Monday, June 24, 2013

Little Sponges


This is my fifth summer at camp. My fifth summer of dealing working with kids. I don’t mind them the older they get, it’s the youngest ones that have always been a struggle. A lot of goofiness. A lot of ridiculous questions. A lot of tears. A lot of high emotions and low logical reasoning.
            
But last year, I worked at an elementary school (the one place I swore I would never work voluntarily) and those kids grew on me. Especially Trenton and Devon. Those two totally and completely stole my heart and I’m pretty sure I won’t be getting those pieces back any time soon. I miss them. And my experiences learning side-by-side with kindergarteners who literally cry over spilt milk and 4th graders who will blame their math intelligence on paper cuts, has shown me that I can like these kids.
         
I can like them now because I finally (yes, finally) realized that these kids weren’t being ridiculous just to drive me crazy, they were being ridiculous because all 8 year-olds are ridiculous. It’s part of their development or code of conduct or something: “Be ridiculous.” They can’t help it.
            
Since I have realized this, kids have become more bearable. Okay, maybe even likeable (but no further, I promise you).  As the 8-10 year-olds bombarded our camp yesterday, I was less fearful and more excited. Less annoyed and more intrigued. Less stand-offish and more equipped. I’m practically a pro now.
            
I spent this morning at the blob directing campers to life jackets, teaching correct form, and mediating minor squabbles. I felt less equipped in my handling of kiddos when one camper and I had this conversation:
Me: “Here’s your life jacket.”
Him: “I don’t want that one, it’s pink.”
Me: “What’s wrong with pink?”
Him: “That’s a girly color.”
Me: “If pink is only for girls, is blue only for boys?”
Him: “No.”
Me: “Okay, well it’s just another color. You can come blobbing with us with the life jacket or sit on the beach without it. Besides, I know several guys who wear pink.”
Him: “Yeah, guys who marry other guys!”

The other boys in the cabin laughed. I was shocked. This eight year-old has heard this somewhere. Kids don’t just fabricate this stuff on their own. Somewhere along the line, probably an adult made a joke about gay people or a comment about gender roles. And this little kid was taking notes. As they all are.
         
To this eight year-old and the entire cabin I said, “Boys and girls are free to wear whatever color they want. Wearing pink does not make a boy any less of a boy. And it is not okay for you to make an unkind joke about people who are different than you.”
            
I felt the Mama Bear in me beginning to rise and I surely tamed it down when I remembered he was eight. We went blobbing. We got cold and went inside to go swimming.  They left. But this exchange reminded me that as young in years as these kids are, they are human sponges who can’t help but soak up the world around them. I wish I could protect them from stereotypes, sexism, prejudice, and unkindness, but I can’t.

          
So when these kids are around me, here’s what I hope they soak up:

-Be kind to everyone. Even if you don’t understand them or like them. Be kind anyway.

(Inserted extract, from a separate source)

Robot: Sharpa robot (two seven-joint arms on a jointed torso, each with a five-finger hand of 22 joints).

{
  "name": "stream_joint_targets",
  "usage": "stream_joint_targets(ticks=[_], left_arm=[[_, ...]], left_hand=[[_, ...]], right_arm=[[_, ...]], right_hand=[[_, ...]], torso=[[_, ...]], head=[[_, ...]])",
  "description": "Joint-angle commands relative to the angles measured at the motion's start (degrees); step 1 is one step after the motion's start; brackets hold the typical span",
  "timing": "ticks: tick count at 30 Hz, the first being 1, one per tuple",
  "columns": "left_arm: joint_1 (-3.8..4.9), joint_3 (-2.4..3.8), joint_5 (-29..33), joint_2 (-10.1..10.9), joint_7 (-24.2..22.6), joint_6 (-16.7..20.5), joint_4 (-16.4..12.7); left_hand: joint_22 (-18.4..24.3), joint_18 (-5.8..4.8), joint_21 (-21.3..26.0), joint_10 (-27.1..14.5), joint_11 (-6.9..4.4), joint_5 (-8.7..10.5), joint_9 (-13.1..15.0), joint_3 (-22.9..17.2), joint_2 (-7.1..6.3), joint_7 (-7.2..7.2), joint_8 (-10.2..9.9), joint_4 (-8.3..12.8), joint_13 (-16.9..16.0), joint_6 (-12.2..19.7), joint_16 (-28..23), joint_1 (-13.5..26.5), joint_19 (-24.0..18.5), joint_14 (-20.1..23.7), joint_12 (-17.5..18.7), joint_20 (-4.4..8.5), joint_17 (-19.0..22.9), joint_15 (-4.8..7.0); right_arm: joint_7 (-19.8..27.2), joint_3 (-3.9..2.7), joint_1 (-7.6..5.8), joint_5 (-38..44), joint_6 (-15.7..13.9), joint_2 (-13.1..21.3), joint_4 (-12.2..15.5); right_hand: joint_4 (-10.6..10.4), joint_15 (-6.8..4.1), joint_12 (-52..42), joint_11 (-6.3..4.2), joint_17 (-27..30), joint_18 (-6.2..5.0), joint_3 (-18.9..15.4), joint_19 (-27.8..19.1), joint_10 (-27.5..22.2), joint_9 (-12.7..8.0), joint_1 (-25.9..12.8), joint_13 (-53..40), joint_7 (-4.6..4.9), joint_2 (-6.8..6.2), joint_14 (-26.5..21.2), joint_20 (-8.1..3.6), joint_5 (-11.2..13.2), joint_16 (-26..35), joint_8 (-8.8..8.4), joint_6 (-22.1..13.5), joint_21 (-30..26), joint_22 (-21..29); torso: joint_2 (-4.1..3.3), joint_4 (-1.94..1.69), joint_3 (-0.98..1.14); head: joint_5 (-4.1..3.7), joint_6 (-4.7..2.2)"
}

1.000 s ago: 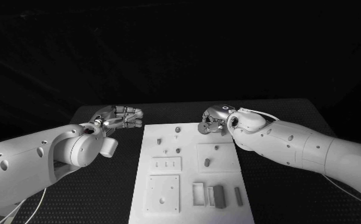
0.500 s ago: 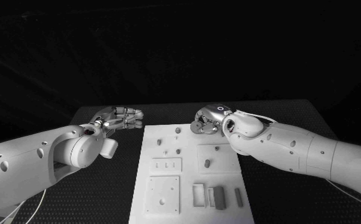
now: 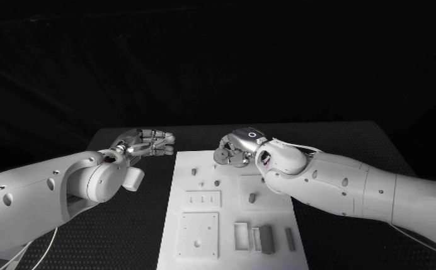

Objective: Assemble the parts on the task board

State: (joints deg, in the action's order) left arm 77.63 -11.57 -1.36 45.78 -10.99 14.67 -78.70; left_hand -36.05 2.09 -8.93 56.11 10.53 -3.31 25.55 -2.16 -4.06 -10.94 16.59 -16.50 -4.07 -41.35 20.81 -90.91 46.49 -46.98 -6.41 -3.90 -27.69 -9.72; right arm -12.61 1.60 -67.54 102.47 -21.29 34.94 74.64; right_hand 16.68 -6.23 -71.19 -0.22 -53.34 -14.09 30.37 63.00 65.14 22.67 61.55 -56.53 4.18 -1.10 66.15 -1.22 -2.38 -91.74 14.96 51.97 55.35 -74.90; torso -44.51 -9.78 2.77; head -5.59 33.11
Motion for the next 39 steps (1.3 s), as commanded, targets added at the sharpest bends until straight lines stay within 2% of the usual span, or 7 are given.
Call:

-Be your balanced best. You don’t have anything to prove to anyone else. If you can’t climb to the top of the blob tower today, that’s okay. If you are scared, that’s okay too. Whatever you’re feeling, you’re safe with me.

-When you want something, say “Please.” When someone does something for you, say “Thank you.” When someone looks sad, ask them, “Are you okay?”  


We are responsible to each other.

We have to act like it.

Even when it’s hard.

Even with kids.

Because they are watching day-by-day. 
Creating our future out of all that they see.








2 comments:

KendraKay at havemercyblog.com said...

I'm so impressed that you've achieved some understanding of kiddos w/o being a parent. I generally tolerate kids that are the age of mine our younger because I've seen how each piece is part of their journey - their development in this trip towards grown-up-hood. I thought the oober-silly six yr olds would kill me and then I had two. It's growth and I think it's helping me shift from celebrating arrival to appreciating process. SO hard for me!!

Carley Brown said...

Those kids will have fond memories of you after they leave camp and many years after. I have so many awesome memories of GVR and the people who worked there when I was a kid.